Recent research from a debt charity in the UK, mentioned in the Telegraph, suggested that the average person in debt has to work until 4pm on Wednesday to cover their unsecured debts. In other words, income derived from three out of the five days of their working week is spent on debt repayment. I don’t have to be good at breaking down numbers to know that doesn’t leave much over for anything else. And that with such a limited supply of funds for living expenses or emergencies, even with that high level of repayment, getting out of debt can become harder and harder to achieve.
Rising Costs Of Living
In Australia, the picture is slightly different. Reports released this week, as mentioned in the Sydney Morning Herald, has consumer spending at the lowest point for 20 years as Australians continue to pour everything into repaying debt, post-GFC. While that’s a good sign, rising costs of living also compound the difficulty people can have in paying back debt. And I personally don’t find the holier-than-thou approach to be particularly helpful- paying back debt is as hard as it comes. You’re already putting in a huge amount of your income, which leaves you with no financial fat to bolster you should anything go wrong. When it does- as huge as losing a job or as trivial as a month of birthdays- you’re likely to put it on your card or take out a personal loan. It’s incredibly easy to do, and even more difficult to stall.
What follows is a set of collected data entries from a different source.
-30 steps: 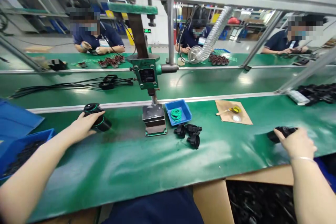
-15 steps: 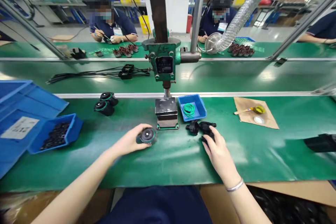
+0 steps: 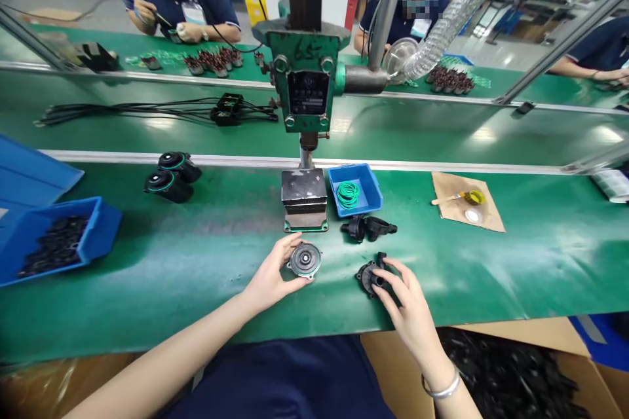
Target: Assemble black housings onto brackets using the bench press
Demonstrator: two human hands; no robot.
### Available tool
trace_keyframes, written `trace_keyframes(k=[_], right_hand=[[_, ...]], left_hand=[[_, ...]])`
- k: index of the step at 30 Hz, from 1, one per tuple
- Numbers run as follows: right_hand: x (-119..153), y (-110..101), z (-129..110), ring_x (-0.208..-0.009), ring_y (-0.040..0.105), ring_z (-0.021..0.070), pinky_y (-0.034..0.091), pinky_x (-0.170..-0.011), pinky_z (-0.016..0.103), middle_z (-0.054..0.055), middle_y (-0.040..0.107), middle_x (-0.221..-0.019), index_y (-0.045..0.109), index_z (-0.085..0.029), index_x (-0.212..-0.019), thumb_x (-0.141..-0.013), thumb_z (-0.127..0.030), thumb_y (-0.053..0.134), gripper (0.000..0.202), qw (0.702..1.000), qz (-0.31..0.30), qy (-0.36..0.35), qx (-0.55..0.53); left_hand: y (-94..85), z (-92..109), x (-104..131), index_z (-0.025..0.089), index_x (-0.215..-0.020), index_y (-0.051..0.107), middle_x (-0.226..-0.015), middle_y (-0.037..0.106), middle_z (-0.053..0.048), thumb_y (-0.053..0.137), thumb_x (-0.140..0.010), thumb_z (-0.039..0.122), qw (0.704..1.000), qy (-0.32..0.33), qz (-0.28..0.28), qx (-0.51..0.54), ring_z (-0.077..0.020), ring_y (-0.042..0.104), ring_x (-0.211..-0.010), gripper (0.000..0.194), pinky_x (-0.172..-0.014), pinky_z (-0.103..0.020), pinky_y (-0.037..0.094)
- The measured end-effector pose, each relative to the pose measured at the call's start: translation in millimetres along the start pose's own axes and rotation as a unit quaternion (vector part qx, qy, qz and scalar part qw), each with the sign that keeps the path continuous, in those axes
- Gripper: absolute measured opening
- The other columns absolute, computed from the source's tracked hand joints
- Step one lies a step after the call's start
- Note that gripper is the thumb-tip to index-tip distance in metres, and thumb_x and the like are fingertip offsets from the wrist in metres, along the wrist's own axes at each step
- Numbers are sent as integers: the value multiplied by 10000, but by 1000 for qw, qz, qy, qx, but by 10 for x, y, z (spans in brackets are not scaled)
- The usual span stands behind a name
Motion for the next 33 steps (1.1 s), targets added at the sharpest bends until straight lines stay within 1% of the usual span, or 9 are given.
trace_keyframes(k=[5, 8, 11, 14, 16, 18, 20, 24, 33], right_hand=[[-175, 92, -91, -1200, 517, 256, 482, -974, 493, 85, 536, -1282, 647, -278, -1108, -904, -362, 604, 225, 998, -23, -49, 22], [-323, 52, -238, -1245, 501, 262, 457, -1015, 505, 79, 551, -1281, 654, -249, -1012, -871, -360, 653, 179, 997, -33, -76, -5], [-551, -71, -455, -1209, 565, 215, 484, -1016, 414, 71, 612, -1228, 601, -209, -964, -878, -305, 652, 139, 996, -17, -44, -74], [-793, -105, -751, -1025, 660, 157, 538, -891, 293, 49, 677, -1097, 574, -194, -918, -884, -271, 645, 110, 994, 4, -14, -106], [-908, -39, -982, -948, 669, 140, 547, -822, 255, 41, 684, -1026, 580, -190, -902, -878, -261, 652, 104, 994, 9, -40, -102], [-963, 66, -1172, -939, 660, 140, 547, -817, 252, 46, 673, -995, 582, -186, -925, -872, -245, 659, 110, 993, 14, -80, -88], [-971, 176, -1286, -960, 650, 149, 547, -836, 264, 61, 658, -1000, 572, -180, -958, -869, -228, 663, 136, 991, 15, -111, -70], [-944, 320, -1382, -995, 643, 163, 548, -856, 282, 83, 645, -1035, 554, -176, -995, -875, -200, 653, 158, 989, -6, -141, -37], [-923, 318, -1410, -984, 644, 159, 546, -851, 276, 84, 646, -1038, 553, -164, -999, -871, -193, 663, 171, 990, -13, -141, -3]], left_hand=[[15, -35, 32, 207, -1334, 347, -1362, 531, -155, 806, -712, 254, 1000, 5, 22, 11, -281, 536, -1283, 774, -1109, -502, 425], [16, -39, 43, 204, -1305, 375, -1338, 553, -158, 798, -723, 251, 999, 15, 29, -5, -293, 554, -1264, 721, -1087, -514, 448], [10, -1, 48, 205, -1313, 383, -1331, 566, -153, 783, -744, 260, 999, 34, 32, -18, -296, 557, -1264, 698, -1083, -509, 454], [-8, 50, 46, 211, -1319, 388, -1331, 576, -143, 782, -749, 261, 998, 44, 35, -24, -285, 570, -1252, 694, -1075, -484, 467], [-22, 73, 44, 213, -1312, 393, -1325, 586, -135, 791, -739, 255, 998, 46, 37, -29, -278, 578, -1242, 698, -1063, -472, 478], [-37, 84, 46, 214, -1305, 400, -1311, 599, -127, 794, -732, 247, 997, 47, 41, -36, -274, 590, -1227, 696, -1046, -460, 493], [-48, 85, 51, 212, -1305, 401, -1296, 609, -122, 786, -736, 240, 997, 50, 44, -39, -271, 605, -1206, 687, -1025, -445, 511], [-47, 76, 59, 203, -1307, 394, -1291, 611, -132, 764, -751, 235, 997, 58, 42, -34, -268, 617, -1192, 668, -1003, -430, 527], [-41, 100, 58, 203, -1332, 385, -1315, 596, -138, 742, -774, 225, 996, 75, 33, -22, -260, 594, -1223, 663, -1031, -432, 511]])
Point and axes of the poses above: each hand's wrist, its own x-axis away from the middle knuckle, its own y-axis out of the palm, z = x × y, the point moved 8 cm from there along -x, towards the middle knuckle
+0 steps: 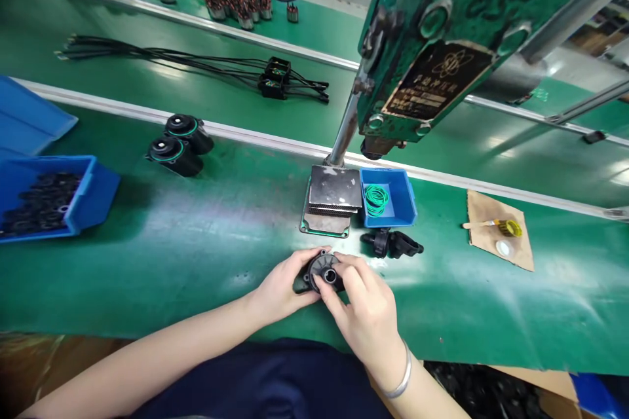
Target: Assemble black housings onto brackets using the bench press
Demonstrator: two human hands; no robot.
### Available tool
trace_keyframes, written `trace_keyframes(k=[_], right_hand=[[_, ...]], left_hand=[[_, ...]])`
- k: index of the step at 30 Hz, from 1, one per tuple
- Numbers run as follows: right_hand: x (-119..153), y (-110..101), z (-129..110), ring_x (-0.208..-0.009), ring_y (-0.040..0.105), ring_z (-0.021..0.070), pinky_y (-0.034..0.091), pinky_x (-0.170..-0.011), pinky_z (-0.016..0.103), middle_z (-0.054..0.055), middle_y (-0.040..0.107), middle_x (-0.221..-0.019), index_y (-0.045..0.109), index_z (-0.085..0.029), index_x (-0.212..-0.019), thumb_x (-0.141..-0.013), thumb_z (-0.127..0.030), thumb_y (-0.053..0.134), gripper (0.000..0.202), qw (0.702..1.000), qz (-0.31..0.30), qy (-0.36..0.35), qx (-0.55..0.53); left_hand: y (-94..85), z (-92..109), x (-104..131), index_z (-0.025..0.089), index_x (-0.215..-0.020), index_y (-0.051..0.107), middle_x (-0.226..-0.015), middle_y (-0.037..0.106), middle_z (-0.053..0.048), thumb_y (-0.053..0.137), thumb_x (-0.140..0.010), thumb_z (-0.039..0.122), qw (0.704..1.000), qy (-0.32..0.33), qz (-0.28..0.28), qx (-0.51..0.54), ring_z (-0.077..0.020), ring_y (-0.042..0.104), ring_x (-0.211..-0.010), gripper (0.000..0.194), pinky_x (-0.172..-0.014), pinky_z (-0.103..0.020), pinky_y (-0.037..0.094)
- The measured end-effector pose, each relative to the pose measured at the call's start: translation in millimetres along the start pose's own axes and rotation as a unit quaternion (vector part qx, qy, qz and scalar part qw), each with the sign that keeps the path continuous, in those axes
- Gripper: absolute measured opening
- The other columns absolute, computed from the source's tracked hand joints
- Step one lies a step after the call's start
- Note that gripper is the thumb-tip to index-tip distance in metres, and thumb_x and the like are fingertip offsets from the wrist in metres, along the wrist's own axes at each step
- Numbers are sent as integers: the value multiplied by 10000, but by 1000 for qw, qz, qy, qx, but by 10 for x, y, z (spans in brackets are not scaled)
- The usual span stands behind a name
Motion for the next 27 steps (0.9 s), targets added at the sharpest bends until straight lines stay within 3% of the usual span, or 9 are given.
trace_keyframes(k=[11, 27], right_hand=[[-15, 31, 3, -967, 646, 160, 555, -848, 285, 85, 633, -1052, 534, -187, -1018, -904, -228, 619, 148, 999, -34, 15, 16], [-22, 5, -40, -904, 664, 153, 541, -793, 253, 70, 649, -1020, 543, -182, -994, -906, -249, 620, 136, 999, -26, 17, 44]], left_hand=[[-2, 4, -2, 226, -1355, 364, -1354, 575, -129, 714, -795, 225, 1000, -10, -11, -3, -269, 569, -1257, 660, -1060, -450, 495], [9, 3, 4, 231, -1363, 375, -1359, 578, -116, 724, -779, 200, 1000, -15, -9, -2, -270, 584, -1240, 681, -1055, -435, 499]])
Point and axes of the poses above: each hand's wrist, its own x-axis away from the middle knuckle, its own y-axis out of the palm, z = x × y, the point moved 8 cm from there along -x, towards the middle knuckle
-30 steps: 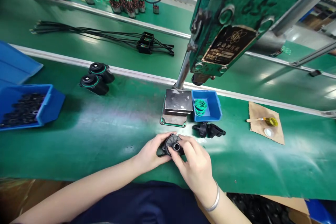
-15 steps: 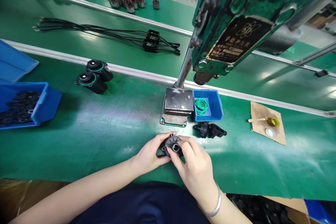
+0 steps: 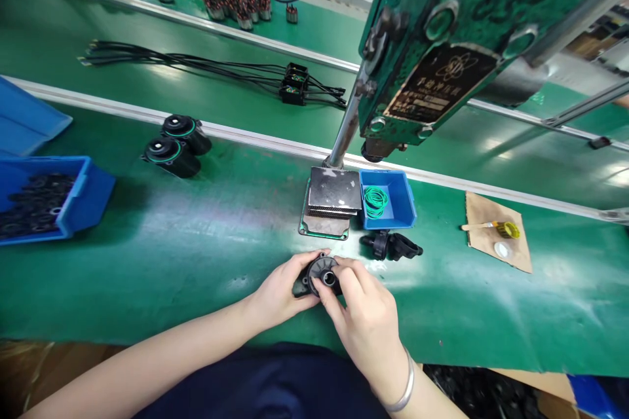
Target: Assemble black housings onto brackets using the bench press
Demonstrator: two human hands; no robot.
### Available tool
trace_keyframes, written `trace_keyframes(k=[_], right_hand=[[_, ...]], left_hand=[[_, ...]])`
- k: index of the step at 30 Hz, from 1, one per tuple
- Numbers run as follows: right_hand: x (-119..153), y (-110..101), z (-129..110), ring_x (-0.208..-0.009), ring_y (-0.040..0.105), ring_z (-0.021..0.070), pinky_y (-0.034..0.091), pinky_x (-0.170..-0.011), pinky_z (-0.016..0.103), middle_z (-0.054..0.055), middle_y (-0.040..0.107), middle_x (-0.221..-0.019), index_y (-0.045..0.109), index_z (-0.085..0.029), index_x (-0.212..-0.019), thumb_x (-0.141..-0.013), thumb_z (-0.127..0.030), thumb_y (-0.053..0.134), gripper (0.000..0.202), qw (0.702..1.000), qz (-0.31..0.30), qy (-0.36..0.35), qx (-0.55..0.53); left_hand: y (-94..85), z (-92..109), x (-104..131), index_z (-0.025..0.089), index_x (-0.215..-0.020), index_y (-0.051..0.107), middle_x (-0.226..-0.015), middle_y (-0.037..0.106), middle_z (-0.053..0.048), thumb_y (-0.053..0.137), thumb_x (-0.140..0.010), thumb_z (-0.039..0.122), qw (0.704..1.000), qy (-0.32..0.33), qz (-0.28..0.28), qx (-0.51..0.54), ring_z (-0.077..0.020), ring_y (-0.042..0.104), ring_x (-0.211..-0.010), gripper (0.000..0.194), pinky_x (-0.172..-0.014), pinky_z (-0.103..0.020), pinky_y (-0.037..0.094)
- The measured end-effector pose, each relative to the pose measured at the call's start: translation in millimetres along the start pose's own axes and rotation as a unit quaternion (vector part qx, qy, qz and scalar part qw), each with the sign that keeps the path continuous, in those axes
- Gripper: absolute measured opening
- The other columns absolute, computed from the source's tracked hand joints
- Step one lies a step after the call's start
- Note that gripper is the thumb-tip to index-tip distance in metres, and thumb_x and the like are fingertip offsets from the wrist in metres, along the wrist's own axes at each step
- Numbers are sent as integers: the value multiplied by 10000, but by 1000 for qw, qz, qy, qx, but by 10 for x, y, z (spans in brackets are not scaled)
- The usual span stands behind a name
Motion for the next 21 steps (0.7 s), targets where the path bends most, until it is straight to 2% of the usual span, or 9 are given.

But there are some ways to keep your head above water.
Dealing With Debt
According to therapist and well-being coach, Dan Roberts, the crucial aspect of dealing with debt when it comes to your own sanity is to actually deal with it. Debt is one aspect of life that can easily cause someone to freeze. The issue becomes so large- or the amount becomes so large- it seems impossible to approach, so it is just ignored. The key is to start somewhere. That might sound trite, but action is the healthiest thing you can do. Feeling helpless in the face of a debt problem is going to be the thing to bring you down lowest. There are lots of simple steps you can take. Add up your debt. Talk to your creditors and arrange an affordable repayment scheme that you can sustain. Look at debt consolidation, or getting all your credit cards amounts onto the one card. Choose a plan- paying off the highest interest first, smallest amount first, any plan that makes sense to you- and start. It might seem impossible, but a small emergency fund will also be key in keeping you free of the debt spiral should anything unexpected happen. As hard as it is, taking action will immediately make you feel better about your debt and leave you much more capable to cope with it, no matter how small the action may seem to begin with.